Siempre se ha mirado con cierto recelo a este pobre brebaje, el mayor deseo del cual no es sino mejorarnos, hacernos más de lo que somos. Primero se conoció entre las gentes de Oriente, que recelaban de sus fantásticos efectos. Los hombres que siguen la fe mahometana rehúyen el alcohol, de suerte que no tenían conocimiento de aquellos bebedizos que mudan la disposición del hombre. Hace más de cien años, en la tierra de Egipto, el bajá convocó a los grandes imames para debatir si, de acuerdo con las enseñanzas sagradas, había que permitir o prohibir el consumo del café. El café es como el vino, declaró un imam, y por tanto está prohibido. Pero ¿quién podía estar en disposición de opinar, cuando todos ellos eran hombres que jamás habían probado el vino y no podían más que suponer? Sabían que el vino produce somnolencia en el hombre, y sin embargo el café le hace estar más despierto. Por tanto, el café no podía ser como el vino.
El café es negro, exclamó otro, y su grano, cuando se tuesta, parece fango. Mahoma prohibía comer fango, y por tanto el café estaba también prohibido. Y aun hubo otro que argumentó diciendo que, puesto que el fuego purifica, el proceso de tostar el grano no lo embrutece, sino que elimina cualesquier impurezas que pudiera tener. Al cabo, no fueron capaces de decidir si debían o no prohibir el café y lo declararon mekruh, indeseable.
Por supuesto, se engañaban. El café no es sino cosa deseable. Todo hombre desea el poder que este otorga, y cuando apareció, hubo hombres que desearon la riqueza que podía reportarles. Uno de estos, ciertamente, fue Miguel Lienzo, benefactor mío en mis años mozos. Cuánta bondad manifestó para con mi familia, previniéndonos en contra de la Inquisición cuando nadie pensaba en salvarnos. ¿Lo hizo a cambio de algún beneficio? No, no hubo beneficio alguno. ¿Actuó por amor? Apenas si nos conocía. Lo hizo, así lo creo, porque es un hombre recto y se regocija desbaratando los planes de los malfactores.

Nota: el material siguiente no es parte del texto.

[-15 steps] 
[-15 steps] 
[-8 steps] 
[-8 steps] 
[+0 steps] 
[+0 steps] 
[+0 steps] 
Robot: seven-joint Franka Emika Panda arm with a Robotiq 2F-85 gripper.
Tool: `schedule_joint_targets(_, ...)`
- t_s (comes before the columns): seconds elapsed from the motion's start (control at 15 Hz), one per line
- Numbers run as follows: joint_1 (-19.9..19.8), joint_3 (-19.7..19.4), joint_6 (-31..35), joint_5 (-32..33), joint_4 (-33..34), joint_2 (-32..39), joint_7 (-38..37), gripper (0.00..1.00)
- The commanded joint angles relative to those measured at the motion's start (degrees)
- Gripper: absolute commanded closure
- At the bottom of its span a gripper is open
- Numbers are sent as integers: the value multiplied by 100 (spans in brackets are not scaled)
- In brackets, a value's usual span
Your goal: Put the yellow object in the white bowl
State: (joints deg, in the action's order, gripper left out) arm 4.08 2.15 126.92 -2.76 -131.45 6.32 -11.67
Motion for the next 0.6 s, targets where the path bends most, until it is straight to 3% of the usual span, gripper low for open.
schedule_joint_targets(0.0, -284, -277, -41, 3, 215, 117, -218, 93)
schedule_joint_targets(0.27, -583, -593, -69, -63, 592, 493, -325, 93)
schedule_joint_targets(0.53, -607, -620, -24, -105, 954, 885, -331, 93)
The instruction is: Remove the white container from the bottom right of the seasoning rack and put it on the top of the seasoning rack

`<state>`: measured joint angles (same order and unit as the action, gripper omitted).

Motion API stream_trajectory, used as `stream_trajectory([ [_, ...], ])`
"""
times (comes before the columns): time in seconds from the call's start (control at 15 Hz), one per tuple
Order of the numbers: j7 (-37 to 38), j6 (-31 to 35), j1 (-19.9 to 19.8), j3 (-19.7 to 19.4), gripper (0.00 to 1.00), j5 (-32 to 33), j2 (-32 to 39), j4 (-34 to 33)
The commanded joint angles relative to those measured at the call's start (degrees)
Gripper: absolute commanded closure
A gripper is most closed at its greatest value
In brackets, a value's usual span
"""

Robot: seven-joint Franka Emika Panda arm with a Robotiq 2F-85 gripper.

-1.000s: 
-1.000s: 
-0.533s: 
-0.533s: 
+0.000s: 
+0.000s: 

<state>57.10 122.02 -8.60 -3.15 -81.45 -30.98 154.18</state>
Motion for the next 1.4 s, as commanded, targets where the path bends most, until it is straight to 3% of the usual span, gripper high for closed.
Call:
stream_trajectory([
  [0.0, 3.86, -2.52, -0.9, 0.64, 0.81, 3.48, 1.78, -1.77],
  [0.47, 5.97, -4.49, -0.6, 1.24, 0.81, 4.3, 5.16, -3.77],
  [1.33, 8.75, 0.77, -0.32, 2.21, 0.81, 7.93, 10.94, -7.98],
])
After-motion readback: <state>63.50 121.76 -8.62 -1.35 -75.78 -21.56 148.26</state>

Yo no tenía ningún deseo de incomodarlo, de suerte que cuando entablé amistad con él en Amsterdam, no lo abochorné recordando el bien que había hecho a mi familia. En lugar de eso, hacía algunos pequeños negocios con él, lo acompañaba en tabernas y comedores, y estudiaba con él en la Talmud Torá.
Cuando lo veía, hablábamos de temas de poca importancia. Y entonces un día me confesó que pensaba entrar en el negocio del café. Yo sabía del café por los años que había vivido en el Oriente. Sabía que el hombre que bebe café es el doble de fuerte, el doble de sabio y el doble de astuto que el hombre que de él se abstiene. Sabía que el café abre puertas en la mente.
Y sabía de otros asuntos también. Sabía cosas que aún no estaba preparado para revelar a mi amigo el senhor Lienzo. Y no porque deseara su fracaso, oh, no. Nada parecido. Si guardé para mí mis secretos fue porque quería que triunfara, y tenía muchas razones para pensar que aquella nueva empresa del café era justo lo que yo necesitaba.
11
Café. Un fuego que se alimentaba de sí mismo.
Miguel estaba sentado en su sótano, con los pies fríos por el agua del canal, bebiendo un cuenco tras otro de café en tanto escribía a corredores y comerciantes de todas las Bolsas que conocía. Por supuesto, habrían de pasar semanas antes de que tuviera noticias, pero las tendría. Pedía respuestas inmediatas. Prometía generosas comisiones.